* _EXERCISE PROMPT_:
The lines below, beginning at the one that contains "Return the outline of the right robot arm." and ending at the last, are to be retyped exactly.

* _TASK INPUT_:
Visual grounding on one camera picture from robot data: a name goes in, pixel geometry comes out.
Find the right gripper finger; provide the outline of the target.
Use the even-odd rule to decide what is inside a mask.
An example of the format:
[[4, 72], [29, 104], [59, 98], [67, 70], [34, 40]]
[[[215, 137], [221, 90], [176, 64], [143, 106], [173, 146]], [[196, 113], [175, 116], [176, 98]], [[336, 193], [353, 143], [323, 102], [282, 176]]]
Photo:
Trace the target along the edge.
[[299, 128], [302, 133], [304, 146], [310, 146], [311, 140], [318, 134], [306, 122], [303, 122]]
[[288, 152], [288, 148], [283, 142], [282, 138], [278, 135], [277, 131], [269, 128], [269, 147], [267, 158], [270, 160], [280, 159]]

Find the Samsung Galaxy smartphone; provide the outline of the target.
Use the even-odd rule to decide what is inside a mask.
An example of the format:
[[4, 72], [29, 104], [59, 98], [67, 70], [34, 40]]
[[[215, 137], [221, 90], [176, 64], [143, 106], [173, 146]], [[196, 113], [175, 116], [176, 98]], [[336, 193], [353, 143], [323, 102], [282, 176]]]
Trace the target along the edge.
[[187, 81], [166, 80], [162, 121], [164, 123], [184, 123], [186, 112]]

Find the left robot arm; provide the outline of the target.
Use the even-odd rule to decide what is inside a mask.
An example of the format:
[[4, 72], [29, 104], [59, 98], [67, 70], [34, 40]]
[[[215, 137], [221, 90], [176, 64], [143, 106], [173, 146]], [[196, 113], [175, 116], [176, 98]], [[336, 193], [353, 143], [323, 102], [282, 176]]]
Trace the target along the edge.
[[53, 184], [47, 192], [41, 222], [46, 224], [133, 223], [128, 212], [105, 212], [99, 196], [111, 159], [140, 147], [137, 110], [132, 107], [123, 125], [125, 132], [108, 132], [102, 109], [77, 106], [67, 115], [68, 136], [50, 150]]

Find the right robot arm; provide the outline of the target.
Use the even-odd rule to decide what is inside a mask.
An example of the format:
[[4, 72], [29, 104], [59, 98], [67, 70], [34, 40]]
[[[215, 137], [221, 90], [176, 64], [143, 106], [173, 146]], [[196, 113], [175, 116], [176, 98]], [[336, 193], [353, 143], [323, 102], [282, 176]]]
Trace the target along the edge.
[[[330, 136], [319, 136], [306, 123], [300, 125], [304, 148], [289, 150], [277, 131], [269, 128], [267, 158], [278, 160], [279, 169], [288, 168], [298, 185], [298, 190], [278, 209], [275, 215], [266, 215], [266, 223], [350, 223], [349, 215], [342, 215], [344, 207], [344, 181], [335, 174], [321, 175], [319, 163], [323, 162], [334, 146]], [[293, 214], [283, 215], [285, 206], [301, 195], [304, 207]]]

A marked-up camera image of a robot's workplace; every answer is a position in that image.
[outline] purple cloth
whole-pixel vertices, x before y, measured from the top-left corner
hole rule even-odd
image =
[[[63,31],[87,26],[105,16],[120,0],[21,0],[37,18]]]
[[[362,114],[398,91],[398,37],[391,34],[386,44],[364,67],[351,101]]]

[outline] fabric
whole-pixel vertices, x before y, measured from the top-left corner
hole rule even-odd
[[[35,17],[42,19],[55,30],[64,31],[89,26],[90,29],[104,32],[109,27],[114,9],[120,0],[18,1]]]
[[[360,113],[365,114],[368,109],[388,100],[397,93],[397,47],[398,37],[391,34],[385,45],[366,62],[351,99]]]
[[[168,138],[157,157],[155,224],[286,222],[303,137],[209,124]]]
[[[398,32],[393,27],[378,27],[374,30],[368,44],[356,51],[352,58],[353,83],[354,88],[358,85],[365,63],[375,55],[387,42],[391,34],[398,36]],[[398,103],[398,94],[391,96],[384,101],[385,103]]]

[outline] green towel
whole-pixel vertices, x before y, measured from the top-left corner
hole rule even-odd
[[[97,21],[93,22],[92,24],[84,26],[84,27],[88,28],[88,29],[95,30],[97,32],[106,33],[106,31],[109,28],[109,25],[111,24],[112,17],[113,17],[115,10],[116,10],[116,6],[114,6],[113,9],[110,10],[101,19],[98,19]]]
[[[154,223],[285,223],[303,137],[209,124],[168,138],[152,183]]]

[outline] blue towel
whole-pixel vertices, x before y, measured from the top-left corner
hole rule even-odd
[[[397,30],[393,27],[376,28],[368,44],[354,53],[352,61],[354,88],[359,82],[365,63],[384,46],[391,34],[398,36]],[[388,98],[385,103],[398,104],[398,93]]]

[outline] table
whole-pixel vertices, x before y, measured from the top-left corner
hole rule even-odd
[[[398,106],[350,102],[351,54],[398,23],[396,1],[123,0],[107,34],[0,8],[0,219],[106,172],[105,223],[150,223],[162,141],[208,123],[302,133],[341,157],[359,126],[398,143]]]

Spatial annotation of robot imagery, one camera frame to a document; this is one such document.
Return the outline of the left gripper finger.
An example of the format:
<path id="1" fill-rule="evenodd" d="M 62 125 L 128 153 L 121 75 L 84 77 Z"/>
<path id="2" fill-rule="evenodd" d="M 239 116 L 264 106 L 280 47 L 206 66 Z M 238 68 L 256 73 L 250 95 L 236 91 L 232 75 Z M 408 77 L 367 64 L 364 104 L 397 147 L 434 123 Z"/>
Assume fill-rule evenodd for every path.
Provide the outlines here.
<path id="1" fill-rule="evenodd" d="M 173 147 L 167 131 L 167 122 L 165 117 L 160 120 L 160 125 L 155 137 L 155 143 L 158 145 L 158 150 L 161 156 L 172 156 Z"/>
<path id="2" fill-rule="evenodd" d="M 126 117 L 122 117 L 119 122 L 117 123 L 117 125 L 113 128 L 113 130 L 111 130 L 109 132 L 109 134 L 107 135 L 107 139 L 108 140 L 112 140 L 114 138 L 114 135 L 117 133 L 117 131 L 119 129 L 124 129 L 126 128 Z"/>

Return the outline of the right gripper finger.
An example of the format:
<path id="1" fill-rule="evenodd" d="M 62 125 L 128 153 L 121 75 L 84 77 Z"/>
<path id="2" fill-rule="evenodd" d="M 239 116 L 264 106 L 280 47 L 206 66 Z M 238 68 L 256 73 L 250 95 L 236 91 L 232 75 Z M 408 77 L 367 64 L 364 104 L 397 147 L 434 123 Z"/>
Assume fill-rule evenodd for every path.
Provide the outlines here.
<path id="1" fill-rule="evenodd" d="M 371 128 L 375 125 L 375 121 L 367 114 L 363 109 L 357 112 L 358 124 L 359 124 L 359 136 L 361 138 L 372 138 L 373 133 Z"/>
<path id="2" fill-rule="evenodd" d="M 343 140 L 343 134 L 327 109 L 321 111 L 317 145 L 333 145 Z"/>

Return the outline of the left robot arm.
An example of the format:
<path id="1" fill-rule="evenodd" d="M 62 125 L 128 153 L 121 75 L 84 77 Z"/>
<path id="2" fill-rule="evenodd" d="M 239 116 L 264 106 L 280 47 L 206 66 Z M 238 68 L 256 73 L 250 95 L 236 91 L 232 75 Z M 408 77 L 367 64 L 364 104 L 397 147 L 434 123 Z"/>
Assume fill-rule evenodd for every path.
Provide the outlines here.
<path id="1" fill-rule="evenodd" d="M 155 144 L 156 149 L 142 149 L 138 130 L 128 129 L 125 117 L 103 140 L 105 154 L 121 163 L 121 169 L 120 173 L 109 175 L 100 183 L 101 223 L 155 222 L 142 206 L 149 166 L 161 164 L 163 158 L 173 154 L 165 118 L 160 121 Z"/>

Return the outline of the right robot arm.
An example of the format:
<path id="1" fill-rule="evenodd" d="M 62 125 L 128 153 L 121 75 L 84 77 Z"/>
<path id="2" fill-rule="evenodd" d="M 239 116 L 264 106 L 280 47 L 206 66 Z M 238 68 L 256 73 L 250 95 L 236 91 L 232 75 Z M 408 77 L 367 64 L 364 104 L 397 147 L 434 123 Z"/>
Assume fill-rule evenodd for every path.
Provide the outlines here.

* _RESPONSE BOX_:
Return the outline of the right robot arm.
An example of the format:
<path id="1" fill-rule="evenodd" d="M 62 125 L 128 153 L 121 75 L 84 77 Z"/>
<path id="2" fill-rule="evenodd" d="M 239 116 L 264 106 L 280 47 L 206 66 Z M 238 68 L 256 73 L 250 95 L 236 91 L 232 75 Z M 408 77 L 367 64 L 364 104 L 397 147 L 434 123 Z"/>
Assume fill-rule evenodd for every path.
Provide the outlines here.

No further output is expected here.